Arrows are GoldTip Ultralight 400 PRO's, 28.5" weighing 336.3 grains

Sight tape markings are Extremely tight....probably shooting 290-300 fps.

Very forgiving setup for this speed. Easy to shoot, and holds nicely on target.


----------



## arrowslinger#1

Here are mine. 

1. Vantage elite with tt spring steel 1, sure loc supreme, cr apex 1.75 4X scope, .10 green fire pin, easton ace front and side bars, doinker adj. v bar, just look at those beautiful spirals. 

Chrono- 60 @ 28 with 310 grain fatboy 500s went 293, I had to back it down to 57lbs to get 288 for asa. 

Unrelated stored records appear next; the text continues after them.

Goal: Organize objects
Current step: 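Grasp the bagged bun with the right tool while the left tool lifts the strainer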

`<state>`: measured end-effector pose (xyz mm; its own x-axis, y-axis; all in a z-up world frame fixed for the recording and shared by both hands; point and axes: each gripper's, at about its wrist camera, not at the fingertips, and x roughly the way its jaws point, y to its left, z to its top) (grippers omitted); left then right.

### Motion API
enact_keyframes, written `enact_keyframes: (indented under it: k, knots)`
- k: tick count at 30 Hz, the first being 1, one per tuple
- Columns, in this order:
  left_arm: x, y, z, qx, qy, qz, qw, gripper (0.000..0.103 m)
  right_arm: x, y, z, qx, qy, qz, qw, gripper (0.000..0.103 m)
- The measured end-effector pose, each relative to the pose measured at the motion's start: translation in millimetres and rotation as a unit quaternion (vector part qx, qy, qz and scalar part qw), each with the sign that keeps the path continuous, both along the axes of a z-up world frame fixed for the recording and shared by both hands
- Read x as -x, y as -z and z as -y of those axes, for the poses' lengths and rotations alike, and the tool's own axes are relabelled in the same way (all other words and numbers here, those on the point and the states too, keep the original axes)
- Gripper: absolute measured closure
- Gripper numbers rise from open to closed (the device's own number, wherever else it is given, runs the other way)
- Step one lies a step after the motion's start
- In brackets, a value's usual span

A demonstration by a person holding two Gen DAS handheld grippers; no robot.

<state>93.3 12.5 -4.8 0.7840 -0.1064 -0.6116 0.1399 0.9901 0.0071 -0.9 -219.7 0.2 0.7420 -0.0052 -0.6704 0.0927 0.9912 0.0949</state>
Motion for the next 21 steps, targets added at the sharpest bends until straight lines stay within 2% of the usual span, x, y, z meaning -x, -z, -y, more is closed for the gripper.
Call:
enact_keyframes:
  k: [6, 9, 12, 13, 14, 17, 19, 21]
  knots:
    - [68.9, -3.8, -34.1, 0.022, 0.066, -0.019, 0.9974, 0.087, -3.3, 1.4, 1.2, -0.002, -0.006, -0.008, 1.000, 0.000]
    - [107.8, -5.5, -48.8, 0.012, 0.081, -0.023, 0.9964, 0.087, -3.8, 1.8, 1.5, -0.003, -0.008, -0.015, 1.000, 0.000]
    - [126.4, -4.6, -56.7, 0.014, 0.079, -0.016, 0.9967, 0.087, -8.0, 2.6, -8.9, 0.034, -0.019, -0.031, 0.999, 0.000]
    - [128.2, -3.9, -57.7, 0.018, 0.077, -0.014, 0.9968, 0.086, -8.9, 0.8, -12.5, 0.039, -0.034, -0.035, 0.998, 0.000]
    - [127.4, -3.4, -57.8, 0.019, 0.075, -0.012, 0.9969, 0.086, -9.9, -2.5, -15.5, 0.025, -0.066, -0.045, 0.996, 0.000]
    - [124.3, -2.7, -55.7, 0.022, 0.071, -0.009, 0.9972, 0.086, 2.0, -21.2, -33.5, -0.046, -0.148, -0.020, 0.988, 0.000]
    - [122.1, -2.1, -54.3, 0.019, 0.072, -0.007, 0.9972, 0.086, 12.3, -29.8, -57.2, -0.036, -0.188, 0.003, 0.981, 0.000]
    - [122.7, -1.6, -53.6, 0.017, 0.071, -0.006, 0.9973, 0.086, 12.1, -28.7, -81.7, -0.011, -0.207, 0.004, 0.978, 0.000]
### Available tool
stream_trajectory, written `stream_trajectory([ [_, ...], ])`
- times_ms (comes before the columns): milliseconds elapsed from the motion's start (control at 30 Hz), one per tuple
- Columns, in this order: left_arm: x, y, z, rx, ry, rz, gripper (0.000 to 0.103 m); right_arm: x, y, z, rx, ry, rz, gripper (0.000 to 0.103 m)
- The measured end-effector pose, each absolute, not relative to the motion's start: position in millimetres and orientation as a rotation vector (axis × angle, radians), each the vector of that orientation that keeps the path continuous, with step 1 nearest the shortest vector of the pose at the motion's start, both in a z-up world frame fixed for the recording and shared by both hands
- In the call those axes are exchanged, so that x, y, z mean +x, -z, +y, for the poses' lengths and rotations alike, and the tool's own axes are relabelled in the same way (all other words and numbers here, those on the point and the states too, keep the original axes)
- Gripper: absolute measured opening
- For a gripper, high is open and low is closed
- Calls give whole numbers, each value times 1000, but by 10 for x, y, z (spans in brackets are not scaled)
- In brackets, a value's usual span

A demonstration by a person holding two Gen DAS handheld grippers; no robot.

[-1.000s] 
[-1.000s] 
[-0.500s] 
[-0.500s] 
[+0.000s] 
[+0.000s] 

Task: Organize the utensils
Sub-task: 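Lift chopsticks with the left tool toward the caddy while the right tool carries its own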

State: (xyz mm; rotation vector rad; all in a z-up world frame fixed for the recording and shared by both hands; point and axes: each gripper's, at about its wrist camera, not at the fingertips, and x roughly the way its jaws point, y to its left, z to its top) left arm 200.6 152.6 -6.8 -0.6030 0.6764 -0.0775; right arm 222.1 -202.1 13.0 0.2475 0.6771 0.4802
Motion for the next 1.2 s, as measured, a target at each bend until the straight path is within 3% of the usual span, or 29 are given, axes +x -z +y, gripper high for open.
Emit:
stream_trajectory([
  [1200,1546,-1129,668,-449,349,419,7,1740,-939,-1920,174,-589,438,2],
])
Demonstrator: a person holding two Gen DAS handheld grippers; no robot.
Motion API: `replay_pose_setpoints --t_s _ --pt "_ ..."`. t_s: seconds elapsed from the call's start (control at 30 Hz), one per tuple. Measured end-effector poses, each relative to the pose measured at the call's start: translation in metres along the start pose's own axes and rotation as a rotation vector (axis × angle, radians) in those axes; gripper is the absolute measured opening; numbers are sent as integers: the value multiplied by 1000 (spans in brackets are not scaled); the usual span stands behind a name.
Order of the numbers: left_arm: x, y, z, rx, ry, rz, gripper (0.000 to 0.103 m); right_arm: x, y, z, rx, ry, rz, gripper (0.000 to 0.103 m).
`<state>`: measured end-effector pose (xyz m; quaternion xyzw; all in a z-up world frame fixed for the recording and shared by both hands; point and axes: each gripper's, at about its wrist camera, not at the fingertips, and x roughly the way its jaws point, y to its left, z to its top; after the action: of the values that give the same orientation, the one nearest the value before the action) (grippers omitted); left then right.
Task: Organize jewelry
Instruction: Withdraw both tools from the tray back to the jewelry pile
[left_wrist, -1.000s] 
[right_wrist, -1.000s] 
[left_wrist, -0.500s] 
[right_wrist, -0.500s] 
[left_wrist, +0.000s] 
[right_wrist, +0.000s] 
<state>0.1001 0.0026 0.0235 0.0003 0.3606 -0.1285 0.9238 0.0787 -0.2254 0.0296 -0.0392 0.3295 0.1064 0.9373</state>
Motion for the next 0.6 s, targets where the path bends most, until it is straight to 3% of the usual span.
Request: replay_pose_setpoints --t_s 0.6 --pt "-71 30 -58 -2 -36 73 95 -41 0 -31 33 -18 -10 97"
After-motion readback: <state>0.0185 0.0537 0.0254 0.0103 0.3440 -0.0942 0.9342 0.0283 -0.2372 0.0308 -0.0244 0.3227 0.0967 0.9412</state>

2. Hoyt 38 pro with xt 2000s and c2 cams. B stinger 12 inch with 17oz weight, tt spring steel 1 rest. sure lock challenger with a lethal weapon pin head on a 12inch ext. ( for bowhunter )


----------



## viperarcher

i would like to see hoyt make the vantage elite in a 36 axle to axle!


----------



## jwg1976

My Elite GT500


----------



## lzeplin




----------



## Elbowdraw

My Seven 37


----------



## arrowslinger#1

Nice color combo. I like the accents :wink:


----------



## countryboy173

DBiggers said:


> Still shooting my 08' Apex 7 and loving it...:grin:


very nice.


----------



## dragman

Hope I did this right. Never posted pics before


----------



## Hunter2678

My 101.


----------



## Redsage

*Xlr*

Here now Open 3D bow


----------



## AVENSTOKE

oops photo didn't come thru!


----------



## terry72

Hunter2678 said:


> My 101.


Skulls are cool!:thumbs_up


----------



## Redneckarcher 3

viperarcher said:


> i would like to see hoyt make the vantage elite in a 36 axle to axle!


why then it would be a UE


----------



## IBBW

One on the left is my finger bow, one on the right release rig. Yeah, they ain't new but they shoot straight.


----------



## Tribute2007

Hunter2678 said:


> My 101.


I love this bow. The skulls are KILLER!


----------



## APAnTN

Heres my money maker lf


----------



## Hunter2678

Tribute2007 said:


> I love this bow. The skulls are KILLER!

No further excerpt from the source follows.